Selon lui, encourager l’épargne et donc l’investissement est une bien meilleure option. «Au lieu d’encourager la consommation, c’est l’investissement pouvant générer de la valeur qu’il nous faut, surtout pour les entreprises qui font de l’exportation. Nous avions bien démarré dans les années 80’ où l’investissement comptait pour au moins 25 % du PIB et la consommation le reste. À présent, il faut produire plus et consommer moins.»

Dans ce contexte, on se souviendra aussi du discours de sir Anerood Jugnauth en 2015 lors de la présentation de la fameuse «Vision 2030», mettant l’accent sur l’industrie manufacturière et prévoyant d’augmenter sa contribution à 25 % du PIB.

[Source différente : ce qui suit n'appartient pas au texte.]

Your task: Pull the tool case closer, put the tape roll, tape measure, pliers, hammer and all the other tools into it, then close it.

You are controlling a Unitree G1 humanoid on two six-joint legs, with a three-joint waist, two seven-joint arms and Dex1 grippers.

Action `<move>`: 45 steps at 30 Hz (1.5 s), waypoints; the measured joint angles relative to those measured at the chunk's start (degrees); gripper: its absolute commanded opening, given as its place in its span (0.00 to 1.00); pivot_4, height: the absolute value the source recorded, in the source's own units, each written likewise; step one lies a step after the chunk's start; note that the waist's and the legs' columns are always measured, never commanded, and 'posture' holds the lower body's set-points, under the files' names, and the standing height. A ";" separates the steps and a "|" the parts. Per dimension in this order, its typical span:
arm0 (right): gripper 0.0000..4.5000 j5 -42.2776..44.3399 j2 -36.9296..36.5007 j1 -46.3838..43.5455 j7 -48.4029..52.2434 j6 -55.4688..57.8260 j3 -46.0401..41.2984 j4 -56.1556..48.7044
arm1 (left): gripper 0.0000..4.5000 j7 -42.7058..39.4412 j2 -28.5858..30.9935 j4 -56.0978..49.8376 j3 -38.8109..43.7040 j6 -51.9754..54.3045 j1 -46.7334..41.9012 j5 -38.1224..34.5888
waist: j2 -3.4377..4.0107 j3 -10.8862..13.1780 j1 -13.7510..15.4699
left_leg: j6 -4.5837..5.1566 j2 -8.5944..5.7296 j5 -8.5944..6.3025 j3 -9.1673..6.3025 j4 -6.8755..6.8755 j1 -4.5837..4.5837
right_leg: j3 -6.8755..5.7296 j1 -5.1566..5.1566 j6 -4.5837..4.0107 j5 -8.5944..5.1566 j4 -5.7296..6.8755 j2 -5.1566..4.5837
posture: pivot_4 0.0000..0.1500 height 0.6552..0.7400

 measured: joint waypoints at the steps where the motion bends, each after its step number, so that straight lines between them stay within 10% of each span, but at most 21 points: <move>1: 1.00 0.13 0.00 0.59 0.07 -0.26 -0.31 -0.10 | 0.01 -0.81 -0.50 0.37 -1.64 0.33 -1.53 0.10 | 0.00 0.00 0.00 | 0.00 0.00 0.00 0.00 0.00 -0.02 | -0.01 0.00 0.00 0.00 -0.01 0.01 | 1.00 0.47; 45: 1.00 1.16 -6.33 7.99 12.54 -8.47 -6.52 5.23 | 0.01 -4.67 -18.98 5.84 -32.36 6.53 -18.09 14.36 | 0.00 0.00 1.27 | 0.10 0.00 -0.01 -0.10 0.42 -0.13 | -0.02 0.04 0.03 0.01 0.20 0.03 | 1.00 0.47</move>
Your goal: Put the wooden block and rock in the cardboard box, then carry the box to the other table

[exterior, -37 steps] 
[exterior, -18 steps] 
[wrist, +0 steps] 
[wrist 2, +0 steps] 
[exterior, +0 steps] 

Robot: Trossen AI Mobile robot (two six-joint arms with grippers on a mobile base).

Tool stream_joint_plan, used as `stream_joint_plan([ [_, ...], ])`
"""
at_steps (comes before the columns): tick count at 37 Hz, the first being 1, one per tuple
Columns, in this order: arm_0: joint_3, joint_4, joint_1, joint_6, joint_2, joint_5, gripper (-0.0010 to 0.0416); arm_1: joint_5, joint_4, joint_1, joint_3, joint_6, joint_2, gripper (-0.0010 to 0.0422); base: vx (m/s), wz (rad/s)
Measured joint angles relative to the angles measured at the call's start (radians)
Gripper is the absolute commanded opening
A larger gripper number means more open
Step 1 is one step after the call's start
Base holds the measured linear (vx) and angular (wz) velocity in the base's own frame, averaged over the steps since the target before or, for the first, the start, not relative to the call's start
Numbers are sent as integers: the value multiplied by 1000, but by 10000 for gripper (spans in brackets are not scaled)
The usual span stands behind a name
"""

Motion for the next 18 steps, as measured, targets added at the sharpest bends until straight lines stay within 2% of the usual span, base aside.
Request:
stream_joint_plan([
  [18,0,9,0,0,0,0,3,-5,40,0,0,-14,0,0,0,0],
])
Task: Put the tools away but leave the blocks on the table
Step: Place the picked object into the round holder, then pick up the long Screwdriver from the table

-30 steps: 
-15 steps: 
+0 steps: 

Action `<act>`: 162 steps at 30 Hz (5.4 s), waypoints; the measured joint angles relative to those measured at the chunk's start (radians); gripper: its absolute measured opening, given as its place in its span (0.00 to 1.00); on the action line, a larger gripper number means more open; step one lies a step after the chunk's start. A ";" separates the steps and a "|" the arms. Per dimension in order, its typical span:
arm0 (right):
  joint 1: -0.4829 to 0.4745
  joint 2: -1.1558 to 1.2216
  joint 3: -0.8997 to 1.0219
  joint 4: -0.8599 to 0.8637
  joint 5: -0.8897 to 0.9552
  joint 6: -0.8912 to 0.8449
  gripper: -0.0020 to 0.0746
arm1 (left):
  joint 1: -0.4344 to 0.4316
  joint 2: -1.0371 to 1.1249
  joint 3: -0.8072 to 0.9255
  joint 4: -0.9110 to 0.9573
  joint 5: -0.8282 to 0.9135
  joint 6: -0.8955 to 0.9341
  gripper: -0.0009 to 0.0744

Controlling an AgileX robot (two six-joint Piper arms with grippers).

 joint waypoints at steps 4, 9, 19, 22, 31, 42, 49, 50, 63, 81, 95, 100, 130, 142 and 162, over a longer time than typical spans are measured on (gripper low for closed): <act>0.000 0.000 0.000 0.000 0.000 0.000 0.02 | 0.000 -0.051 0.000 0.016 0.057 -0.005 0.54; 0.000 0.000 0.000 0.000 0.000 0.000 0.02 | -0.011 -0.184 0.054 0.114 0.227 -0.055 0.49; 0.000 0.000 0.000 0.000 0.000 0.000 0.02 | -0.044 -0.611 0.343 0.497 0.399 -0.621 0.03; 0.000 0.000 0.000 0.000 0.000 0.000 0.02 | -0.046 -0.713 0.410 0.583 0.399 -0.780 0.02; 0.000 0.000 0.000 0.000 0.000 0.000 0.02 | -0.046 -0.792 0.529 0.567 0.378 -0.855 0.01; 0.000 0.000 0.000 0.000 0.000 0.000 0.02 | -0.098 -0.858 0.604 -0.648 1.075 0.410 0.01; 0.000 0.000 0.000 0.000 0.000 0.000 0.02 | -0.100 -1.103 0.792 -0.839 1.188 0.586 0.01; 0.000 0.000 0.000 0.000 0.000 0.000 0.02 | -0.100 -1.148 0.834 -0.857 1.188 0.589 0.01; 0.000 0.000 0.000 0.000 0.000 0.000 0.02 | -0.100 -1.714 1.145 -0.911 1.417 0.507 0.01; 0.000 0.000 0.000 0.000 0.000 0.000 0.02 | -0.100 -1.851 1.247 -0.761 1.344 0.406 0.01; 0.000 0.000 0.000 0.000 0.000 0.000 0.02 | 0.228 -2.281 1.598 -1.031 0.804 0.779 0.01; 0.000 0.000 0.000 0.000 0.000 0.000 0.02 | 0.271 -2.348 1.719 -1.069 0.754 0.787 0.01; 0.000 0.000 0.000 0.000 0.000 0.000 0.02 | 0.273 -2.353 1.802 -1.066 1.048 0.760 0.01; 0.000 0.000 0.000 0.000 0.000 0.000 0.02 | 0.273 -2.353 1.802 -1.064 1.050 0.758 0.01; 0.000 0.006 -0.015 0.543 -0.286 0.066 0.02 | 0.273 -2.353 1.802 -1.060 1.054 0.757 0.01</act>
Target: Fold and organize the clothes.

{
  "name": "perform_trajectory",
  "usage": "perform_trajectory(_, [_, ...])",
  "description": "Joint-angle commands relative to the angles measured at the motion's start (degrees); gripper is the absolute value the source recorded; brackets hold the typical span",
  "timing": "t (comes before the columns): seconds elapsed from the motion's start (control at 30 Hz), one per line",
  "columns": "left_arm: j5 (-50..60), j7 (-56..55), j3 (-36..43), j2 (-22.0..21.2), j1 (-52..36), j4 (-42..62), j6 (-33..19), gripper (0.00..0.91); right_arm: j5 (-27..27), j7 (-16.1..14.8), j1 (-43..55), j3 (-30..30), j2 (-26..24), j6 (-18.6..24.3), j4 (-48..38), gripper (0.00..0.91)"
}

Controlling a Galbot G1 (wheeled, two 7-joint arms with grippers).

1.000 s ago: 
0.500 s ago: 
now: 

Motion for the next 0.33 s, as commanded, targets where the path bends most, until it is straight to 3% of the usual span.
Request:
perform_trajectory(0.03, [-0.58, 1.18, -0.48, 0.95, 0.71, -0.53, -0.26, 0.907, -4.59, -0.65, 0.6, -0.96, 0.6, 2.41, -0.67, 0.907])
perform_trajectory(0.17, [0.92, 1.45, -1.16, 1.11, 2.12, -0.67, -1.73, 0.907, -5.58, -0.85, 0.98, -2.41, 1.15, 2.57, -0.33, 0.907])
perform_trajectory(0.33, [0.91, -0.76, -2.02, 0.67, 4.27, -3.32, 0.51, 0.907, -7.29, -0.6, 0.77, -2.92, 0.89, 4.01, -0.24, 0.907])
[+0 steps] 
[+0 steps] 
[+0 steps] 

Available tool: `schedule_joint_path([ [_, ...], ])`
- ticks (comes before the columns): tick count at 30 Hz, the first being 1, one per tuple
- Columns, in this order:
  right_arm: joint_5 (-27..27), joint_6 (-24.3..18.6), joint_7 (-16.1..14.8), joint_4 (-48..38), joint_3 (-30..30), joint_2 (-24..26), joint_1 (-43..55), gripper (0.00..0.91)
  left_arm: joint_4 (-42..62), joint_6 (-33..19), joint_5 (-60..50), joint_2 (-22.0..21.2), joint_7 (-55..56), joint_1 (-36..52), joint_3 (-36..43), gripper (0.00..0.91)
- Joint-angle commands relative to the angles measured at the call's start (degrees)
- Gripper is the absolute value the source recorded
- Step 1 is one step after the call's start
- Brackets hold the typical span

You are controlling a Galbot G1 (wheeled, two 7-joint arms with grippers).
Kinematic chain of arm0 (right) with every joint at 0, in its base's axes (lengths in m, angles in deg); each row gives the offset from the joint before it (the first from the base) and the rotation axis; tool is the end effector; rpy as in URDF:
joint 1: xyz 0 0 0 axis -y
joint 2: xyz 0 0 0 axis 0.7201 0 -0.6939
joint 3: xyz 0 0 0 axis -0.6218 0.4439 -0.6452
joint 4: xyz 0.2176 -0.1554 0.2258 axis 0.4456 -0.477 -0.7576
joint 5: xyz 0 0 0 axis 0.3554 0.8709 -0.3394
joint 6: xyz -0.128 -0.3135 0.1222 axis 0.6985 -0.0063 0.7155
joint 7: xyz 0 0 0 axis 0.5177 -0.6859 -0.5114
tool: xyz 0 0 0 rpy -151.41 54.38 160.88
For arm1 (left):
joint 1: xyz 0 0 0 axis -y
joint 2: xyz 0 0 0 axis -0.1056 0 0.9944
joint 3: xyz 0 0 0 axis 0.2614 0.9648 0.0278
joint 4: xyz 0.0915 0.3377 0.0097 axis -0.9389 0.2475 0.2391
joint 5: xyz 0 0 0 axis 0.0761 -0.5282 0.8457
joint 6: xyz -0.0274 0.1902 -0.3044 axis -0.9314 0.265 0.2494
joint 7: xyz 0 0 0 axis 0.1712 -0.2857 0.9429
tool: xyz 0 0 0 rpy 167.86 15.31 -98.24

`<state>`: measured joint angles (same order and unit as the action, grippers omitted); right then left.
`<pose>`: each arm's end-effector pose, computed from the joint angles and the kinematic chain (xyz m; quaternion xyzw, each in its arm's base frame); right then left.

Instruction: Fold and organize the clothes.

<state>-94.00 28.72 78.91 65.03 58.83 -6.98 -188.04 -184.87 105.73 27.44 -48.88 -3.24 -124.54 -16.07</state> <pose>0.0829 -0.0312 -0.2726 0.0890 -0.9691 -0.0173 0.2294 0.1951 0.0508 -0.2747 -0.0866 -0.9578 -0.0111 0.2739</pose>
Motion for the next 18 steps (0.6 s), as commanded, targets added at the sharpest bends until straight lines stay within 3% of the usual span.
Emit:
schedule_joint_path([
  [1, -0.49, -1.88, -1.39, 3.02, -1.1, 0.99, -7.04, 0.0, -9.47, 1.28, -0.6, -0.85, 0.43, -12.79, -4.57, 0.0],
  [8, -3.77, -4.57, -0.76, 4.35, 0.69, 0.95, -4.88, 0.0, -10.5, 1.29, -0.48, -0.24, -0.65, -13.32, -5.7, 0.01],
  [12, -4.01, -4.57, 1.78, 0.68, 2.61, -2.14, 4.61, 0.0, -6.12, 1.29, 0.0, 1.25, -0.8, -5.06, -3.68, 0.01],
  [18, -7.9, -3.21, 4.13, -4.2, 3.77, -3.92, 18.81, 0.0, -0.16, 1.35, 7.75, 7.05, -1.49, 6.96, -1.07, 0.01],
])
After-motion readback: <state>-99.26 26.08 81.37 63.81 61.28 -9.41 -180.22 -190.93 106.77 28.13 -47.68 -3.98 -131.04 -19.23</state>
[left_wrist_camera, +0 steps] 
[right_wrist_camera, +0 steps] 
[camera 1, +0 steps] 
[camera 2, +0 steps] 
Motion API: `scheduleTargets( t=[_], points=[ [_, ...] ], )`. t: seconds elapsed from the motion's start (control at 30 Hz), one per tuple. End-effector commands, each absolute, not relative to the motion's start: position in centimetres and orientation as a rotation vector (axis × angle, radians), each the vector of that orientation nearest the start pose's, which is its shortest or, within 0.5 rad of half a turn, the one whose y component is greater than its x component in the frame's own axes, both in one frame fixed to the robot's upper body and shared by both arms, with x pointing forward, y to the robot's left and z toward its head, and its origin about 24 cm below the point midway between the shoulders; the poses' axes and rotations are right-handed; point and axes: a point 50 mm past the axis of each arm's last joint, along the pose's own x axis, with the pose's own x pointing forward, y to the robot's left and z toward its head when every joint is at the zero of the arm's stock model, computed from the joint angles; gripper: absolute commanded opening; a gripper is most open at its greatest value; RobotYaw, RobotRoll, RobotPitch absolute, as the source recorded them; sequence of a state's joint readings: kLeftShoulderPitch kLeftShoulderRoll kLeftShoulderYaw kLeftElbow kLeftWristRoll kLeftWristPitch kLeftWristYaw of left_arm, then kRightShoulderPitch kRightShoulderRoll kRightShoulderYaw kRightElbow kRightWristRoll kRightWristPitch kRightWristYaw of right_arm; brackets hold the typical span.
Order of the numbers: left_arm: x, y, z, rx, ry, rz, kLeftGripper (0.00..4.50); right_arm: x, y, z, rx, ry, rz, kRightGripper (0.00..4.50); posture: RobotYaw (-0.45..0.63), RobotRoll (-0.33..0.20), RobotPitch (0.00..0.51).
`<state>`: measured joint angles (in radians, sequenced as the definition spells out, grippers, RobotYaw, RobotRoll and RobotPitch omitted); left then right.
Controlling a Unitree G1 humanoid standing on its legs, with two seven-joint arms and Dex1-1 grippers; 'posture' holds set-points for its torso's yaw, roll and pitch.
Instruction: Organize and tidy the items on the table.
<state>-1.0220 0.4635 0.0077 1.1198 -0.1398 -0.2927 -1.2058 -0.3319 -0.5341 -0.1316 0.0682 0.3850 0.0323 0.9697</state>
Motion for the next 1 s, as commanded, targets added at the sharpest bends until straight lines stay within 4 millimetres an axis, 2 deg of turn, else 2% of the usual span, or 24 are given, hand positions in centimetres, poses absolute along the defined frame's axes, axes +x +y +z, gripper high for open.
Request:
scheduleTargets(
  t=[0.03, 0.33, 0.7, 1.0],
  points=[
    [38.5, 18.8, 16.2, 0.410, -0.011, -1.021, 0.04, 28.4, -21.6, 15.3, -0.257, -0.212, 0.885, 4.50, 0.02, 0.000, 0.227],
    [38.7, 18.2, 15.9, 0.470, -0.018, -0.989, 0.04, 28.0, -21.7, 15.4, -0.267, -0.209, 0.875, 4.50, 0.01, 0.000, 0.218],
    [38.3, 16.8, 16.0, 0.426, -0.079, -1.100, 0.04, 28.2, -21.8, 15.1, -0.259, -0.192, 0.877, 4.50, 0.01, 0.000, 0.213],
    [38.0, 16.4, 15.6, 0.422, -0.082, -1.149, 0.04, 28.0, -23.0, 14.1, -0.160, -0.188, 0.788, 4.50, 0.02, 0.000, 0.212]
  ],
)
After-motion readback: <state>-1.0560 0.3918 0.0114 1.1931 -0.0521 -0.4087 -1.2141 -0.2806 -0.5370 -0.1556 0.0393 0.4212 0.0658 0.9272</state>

Bien avant cela, le modèle Sithanen-Mansoor, parrainé par le FMI, reposait sur des réformes axées sur la compétitivité à travers la libéralisation des importations et la formation des Mauriciens dans certains domaines. L’objectif était de dynamiser la production et donc les exportations par la suite. À ce jour, nous attendons toujours.

Finalement, la baisse de l’indice de confiance des consommateurs est pour nous une chance de procéder aux réformes. Cela ramène aux mêmes propositions, à savoir, encourager la production locale et favoriser la sécurité alimentaire dans le pays, qui devrait être notre priorité absolue.